Problem to work on: A faithful copy of the listing below is needed, with its pictures left out.

Given information:
::::::
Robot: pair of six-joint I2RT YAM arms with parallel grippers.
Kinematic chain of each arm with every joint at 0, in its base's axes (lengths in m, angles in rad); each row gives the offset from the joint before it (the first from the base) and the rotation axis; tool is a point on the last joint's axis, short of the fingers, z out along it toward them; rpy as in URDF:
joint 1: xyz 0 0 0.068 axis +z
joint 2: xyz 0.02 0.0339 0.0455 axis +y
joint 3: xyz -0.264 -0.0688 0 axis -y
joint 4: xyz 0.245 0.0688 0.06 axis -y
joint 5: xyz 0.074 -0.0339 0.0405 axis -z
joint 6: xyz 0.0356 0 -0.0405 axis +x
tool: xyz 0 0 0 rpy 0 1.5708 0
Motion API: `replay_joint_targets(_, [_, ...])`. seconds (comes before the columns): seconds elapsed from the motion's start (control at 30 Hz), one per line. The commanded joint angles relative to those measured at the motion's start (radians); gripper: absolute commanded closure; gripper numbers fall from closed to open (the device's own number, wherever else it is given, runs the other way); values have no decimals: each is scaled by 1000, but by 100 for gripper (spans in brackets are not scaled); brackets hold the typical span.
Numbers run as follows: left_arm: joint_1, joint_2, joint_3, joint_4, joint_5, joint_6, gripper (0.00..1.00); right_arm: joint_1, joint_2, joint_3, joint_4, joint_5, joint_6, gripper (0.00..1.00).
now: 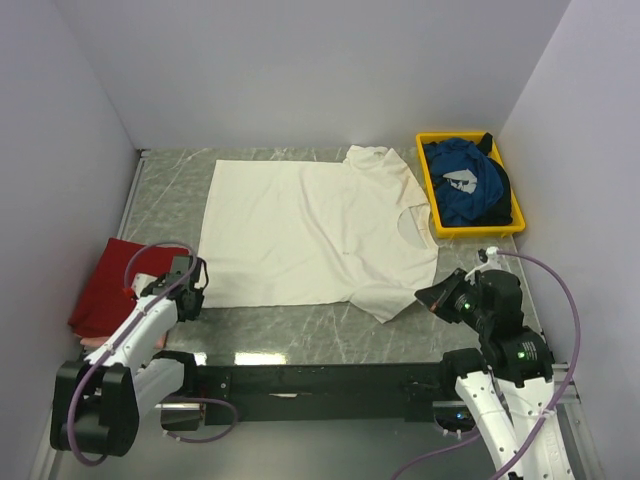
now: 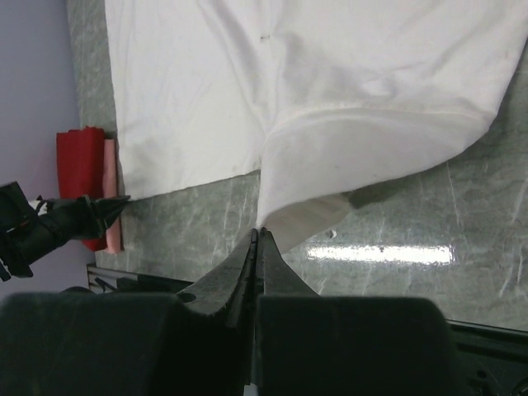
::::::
Finished task:
Robot: pair of six-joint I2RT YAM arms with parallel grippers.
Kinematic chain of each arm with every joint at 0, in its base's axes (lengths in m, angles in rad); each row gives the offset from the joint before it (the first from the base) and the rotation axis; tool is a point on the last joint's axis, short of the fingers, z out along it toward them; rpy as in URDF:
joint 1: xyz 0 0 0.068 axis +z
joint 2: xyz 0.02 0.0339 0.0455 axis +y
joint 3: xyz -0.264 -0.0688 0 axis -y
joint 4: xyz 0.245 0.0688 0.06 axis -y
joint 5: xyz 0.074 -0.0339 0.0405 axis -z
joint 6: xyz 0.0356 0 -0.0405 axis +x
tool: xyz 0 0 0 rpy 0 1.5708 0
Motion API: `replay_joint_targets(_, [_, ...])`. seconds (comes before the columns): seconds elapsed from the motion's start (control at 30 Hz), one per line. The commanded joint angles relative to those measured at the motion's start (radians); gripper: absolute commanded closure; gripper numbers fall from closed to open (the device's own number, wherever else it is given, runs the other way); values have no decimals: each is scaled by 1000, but by 100 for gripper (spans in brackets are not scaled); brackets hold the typical span.
Numbers run as follows: left_arm: joint_1, joint_2, joint_3, joint_4, joint_5, joint_6, gripper (0.00..1.00); right_arm: joint_1, joint_2, joint_3, joint_4, joint_5, joint_6, gripper (0.00..1.00).
now: 
now: 

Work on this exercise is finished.